Report all lines in the records that hold the string "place".

───── RECORD SET ─────

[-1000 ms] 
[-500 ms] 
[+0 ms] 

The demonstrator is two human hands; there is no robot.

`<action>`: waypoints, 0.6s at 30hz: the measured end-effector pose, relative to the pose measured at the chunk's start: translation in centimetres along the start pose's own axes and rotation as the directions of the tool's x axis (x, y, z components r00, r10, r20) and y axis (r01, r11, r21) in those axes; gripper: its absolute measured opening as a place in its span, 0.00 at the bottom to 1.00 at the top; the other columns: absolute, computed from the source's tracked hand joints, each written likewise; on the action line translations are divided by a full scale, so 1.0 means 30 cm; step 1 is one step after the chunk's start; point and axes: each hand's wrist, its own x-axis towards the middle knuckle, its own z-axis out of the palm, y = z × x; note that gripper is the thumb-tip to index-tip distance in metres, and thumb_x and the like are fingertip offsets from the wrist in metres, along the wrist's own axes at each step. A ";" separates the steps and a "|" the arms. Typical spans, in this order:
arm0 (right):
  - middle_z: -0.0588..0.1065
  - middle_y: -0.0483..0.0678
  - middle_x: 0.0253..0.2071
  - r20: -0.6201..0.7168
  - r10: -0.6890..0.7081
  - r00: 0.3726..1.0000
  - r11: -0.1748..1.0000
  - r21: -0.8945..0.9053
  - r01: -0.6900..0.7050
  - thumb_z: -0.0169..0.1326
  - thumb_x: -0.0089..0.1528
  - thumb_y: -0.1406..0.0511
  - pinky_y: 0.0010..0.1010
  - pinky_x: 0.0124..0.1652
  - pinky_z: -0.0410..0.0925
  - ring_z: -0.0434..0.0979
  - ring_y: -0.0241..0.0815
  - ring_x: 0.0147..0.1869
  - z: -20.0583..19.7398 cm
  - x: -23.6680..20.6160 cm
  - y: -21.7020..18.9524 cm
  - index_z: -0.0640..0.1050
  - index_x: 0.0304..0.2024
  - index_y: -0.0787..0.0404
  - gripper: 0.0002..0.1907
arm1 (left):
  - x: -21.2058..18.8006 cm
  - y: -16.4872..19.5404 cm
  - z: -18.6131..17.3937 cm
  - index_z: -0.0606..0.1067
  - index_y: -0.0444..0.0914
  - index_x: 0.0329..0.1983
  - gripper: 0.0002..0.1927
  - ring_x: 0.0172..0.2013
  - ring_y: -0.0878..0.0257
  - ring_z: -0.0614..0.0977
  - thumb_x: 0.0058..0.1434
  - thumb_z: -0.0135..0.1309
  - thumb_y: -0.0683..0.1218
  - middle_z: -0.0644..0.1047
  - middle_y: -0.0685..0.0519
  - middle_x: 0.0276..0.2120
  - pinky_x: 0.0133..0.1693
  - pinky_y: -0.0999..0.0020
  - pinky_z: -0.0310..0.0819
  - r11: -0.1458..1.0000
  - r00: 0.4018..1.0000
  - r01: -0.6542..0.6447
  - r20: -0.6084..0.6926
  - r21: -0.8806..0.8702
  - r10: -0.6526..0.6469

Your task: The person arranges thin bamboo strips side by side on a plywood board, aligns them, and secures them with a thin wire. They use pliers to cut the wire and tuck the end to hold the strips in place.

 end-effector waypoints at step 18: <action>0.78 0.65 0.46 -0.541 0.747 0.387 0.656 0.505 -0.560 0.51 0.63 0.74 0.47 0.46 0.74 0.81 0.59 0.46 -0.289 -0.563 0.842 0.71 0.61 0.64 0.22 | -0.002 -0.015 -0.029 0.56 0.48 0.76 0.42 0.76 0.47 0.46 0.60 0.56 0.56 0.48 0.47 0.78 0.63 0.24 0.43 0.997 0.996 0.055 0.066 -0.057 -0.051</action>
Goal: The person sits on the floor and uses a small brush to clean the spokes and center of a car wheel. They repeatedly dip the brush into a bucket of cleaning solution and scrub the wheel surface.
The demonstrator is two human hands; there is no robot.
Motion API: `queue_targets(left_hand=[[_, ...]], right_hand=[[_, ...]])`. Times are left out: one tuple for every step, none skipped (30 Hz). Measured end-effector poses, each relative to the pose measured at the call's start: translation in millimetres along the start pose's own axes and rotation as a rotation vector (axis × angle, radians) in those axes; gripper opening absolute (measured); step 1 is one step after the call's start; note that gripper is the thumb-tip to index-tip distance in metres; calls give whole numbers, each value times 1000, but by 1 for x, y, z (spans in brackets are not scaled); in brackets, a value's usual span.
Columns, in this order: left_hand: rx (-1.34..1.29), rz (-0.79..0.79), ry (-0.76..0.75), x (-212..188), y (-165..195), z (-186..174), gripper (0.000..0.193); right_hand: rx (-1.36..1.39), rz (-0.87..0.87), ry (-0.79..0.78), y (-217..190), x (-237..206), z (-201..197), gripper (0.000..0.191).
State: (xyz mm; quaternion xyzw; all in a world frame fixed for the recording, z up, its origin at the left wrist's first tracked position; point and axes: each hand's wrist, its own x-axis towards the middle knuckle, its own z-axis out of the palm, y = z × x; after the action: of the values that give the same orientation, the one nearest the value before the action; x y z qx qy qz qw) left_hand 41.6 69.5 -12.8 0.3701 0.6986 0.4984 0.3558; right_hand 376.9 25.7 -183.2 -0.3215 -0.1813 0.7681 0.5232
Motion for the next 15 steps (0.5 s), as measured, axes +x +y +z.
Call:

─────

** TASK RESPONSE **
`<action>`: waypoints, 0.6s at 30hz: the measured end-effector pose, relative to the pose measured at the chunk's start: translation in centimetres along the start pose's own axes and rotation as the directions of the tool's x axis (x, y, z components r00, r10, r20) and y axis (r01, r11, r21) in those axes; gripper: its absolute measured opening as a place in its span, 0.00 at the bottom to 1.00 at the top; the other columns: absolute, computed from the source's tracked hand joints, each written likewise; on the action line translations are divided by a full scale, so 1.0 means 30 cm; step 1 is one step after the chunk's start; point and axes: each hand's wrist, its own x-axis towards the middle knuckle, its own z-axis out of the palm, y = z × x; note that gripper is the thumb-tip to index-tip distance in metres, and thumb_x and the like are fingertip offsets from the wrist in metres, along the wrist's own axes at each step. A ";" separates the steps and a "|" the arms. Typical spans, in this order:
Your task: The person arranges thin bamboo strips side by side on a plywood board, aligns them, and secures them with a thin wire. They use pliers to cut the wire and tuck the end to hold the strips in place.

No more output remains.